Security & Risk Blog

Welcome to my Computer Weekly security blog! This is the first post of many and it’s polite to begin with an answer to the who, what, and why questions.

I’m Stuart King and I work for the Reed Elsevier Group in a role that encompasses the online product and risk side of information security. Summing up my role in a few words is no easy feat. In fact, just coming up with a job title that correctly identifies my role to the rest of the world has been the subject of many hours of heated discussion. The problem is that if you tell someone you work in information security they are likely to make an assumption that you are either a) a hacker or b) the techie who configures the firewall. I’m neither of those although I do have a good knowledge of the tricks of the trade of both.

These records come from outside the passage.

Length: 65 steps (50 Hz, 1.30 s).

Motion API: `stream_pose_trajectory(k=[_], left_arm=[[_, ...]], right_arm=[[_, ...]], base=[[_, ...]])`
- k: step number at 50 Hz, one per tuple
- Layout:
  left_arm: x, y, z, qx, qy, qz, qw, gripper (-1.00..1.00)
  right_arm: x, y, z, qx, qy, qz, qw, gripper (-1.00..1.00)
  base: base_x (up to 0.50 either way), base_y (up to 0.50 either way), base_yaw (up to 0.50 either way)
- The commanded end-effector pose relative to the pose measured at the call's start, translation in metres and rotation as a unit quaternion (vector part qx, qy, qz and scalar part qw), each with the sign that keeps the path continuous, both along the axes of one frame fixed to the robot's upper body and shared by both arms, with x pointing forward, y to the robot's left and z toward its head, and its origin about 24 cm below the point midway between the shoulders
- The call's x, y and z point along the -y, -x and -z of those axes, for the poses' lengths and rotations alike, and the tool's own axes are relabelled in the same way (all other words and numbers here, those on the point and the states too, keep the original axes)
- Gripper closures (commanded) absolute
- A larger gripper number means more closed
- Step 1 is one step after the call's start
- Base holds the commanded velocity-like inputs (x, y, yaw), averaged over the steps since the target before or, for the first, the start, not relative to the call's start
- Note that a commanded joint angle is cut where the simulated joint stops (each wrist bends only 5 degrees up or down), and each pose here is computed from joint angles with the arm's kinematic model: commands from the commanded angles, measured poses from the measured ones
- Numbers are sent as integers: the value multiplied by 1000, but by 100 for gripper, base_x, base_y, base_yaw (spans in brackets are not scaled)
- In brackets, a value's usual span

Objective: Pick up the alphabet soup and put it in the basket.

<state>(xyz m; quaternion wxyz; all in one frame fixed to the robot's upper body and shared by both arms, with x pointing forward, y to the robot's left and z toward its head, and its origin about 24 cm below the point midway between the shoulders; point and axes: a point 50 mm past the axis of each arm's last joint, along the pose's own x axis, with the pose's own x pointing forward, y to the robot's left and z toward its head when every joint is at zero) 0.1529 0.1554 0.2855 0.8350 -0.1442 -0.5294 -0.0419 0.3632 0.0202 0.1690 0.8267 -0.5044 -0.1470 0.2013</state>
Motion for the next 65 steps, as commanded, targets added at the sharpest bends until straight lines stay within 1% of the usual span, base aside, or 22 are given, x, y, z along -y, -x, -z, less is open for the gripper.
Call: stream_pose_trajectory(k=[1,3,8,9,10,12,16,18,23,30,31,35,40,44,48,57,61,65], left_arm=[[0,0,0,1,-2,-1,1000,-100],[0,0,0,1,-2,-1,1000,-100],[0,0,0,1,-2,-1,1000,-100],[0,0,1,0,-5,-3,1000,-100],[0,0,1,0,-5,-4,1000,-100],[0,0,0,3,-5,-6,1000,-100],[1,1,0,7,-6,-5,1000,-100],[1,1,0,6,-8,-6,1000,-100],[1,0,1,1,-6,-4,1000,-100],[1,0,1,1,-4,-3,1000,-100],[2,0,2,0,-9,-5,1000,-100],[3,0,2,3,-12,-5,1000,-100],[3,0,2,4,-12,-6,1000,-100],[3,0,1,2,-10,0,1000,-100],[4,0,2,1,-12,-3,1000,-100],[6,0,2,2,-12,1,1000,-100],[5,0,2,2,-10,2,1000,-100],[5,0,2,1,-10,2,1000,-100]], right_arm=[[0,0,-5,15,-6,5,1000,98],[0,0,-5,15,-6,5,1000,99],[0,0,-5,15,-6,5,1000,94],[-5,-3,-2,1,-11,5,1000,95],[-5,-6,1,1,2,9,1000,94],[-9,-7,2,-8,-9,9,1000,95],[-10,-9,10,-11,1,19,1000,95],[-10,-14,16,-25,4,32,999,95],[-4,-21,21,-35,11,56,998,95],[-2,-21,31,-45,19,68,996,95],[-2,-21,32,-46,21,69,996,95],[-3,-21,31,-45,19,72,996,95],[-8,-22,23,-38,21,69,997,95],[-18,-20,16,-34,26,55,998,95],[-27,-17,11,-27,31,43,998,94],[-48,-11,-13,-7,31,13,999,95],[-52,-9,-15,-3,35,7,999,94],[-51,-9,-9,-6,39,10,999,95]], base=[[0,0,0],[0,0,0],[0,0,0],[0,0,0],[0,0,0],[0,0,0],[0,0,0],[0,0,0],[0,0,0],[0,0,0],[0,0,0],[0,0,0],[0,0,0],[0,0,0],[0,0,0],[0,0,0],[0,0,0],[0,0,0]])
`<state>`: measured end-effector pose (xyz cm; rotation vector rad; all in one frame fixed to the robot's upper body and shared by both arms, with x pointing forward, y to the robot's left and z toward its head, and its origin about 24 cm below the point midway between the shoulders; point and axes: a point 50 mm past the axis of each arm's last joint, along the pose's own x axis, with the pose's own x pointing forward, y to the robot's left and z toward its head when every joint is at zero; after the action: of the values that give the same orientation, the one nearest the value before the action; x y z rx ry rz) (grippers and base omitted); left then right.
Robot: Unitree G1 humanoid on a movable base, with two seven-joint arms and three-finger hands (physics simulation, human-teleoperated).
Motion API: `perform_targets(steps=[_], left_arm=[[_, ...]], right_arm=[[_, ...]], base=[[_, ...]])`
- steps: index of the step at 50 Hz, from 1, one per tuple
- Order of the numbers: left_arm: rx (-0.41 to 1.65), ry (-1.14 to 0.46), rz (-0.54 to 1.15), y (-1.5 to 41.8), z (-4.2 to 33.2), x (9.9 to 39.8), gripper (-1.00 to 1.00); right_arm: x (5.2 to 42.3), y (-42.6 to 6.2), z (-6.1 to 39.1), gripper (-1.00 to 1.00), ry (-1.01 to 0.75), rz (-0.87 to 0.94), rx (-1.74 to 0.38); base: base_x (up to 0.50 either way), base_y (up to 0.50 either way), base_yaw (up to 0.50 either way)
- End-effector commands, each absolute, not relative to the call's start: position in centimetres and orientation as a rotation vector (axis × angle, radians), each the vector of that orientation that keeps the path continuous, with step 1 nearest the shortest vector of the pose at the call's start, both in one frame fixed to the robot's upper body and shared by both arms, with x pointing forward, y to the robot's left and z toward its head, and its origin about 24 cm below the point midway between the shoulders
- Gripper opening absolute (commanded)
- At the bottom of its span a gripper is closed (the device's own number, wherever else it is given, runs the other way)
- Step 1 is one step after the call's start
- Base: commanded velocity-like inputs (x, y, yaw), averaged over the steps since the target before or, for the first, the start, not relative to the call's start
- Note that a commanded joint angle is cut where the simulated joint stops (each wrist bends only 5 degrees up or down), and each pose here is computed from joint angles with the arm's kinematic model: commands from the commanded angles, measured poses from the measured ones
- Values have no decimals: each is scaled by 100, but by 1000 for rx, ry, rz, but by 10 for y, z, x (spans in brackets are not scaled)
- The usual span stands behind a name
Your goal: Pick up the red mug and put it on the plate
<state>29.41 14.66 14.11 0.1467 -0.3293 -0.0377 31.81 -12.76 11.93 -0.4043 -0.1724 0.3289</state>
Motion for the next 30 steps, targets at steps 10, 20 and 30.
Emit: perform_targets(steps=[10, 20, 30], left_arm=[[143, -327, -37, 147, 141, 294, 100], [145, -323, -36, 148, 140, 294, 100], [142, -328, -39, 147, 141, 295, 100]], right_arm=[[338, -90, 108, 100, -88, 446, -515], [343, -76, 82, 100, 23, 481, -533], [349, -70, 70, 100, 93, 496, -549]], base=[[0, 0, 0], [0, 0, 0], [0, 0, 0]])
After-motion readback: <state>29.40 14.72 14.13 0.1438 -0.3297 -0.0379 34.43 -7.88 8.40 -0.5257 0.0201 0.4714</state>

My focus is very much on looking at the risks associated with putting increasingly complex products onto the Internet, then deciding how best to address those risks within an organisation that produces literally hundreds of web products as the output of development groups across five continents.


My role is no easy task, and much of this blog over the next few months will be discussing the associated challenges and problems. A common theme is likely to emerge: most principally the fact that I am not always right! That’s not to say that I don’t know what I’m talking about – although I may propose some opinions that you feel are, frankly, wrong – it’s just that even when I’m convinced that I am right to the extent that I’d gladly get it printed on a flag and hoisted over corporate HQ someone will inevitably pop up and tell me how unlikely, impossible, or outrageous my solution is when it’s considered in the context of certain groups of the business.

In other words, the most important thing that matters whenever proposing solutions around security is how it relates to the goals and objectives of the business or part of the business that it is intended for. One of the hardest lessons to learn is that the best way of mitigating risk is rarely one that is acceptable to implement. I’ll be talking about this more over the coming months.

I’m delighted to have been offered this opportunity by Computer Weekly. My brief was short: keep it interesting! Interest will be measured in feedback. I’ll respond to as much of your feedback as I possibly can: positive or negative or provoking further debate on a particular topic. Information Security has, in my opinion, reached a turning point. It is now truly becoming a profession staffed by specialists as opposed to a subset of the IT department. As such, any insight into the real world challenges being faced by practitioners are of interest and it is in this context that I look forward to corresponding here.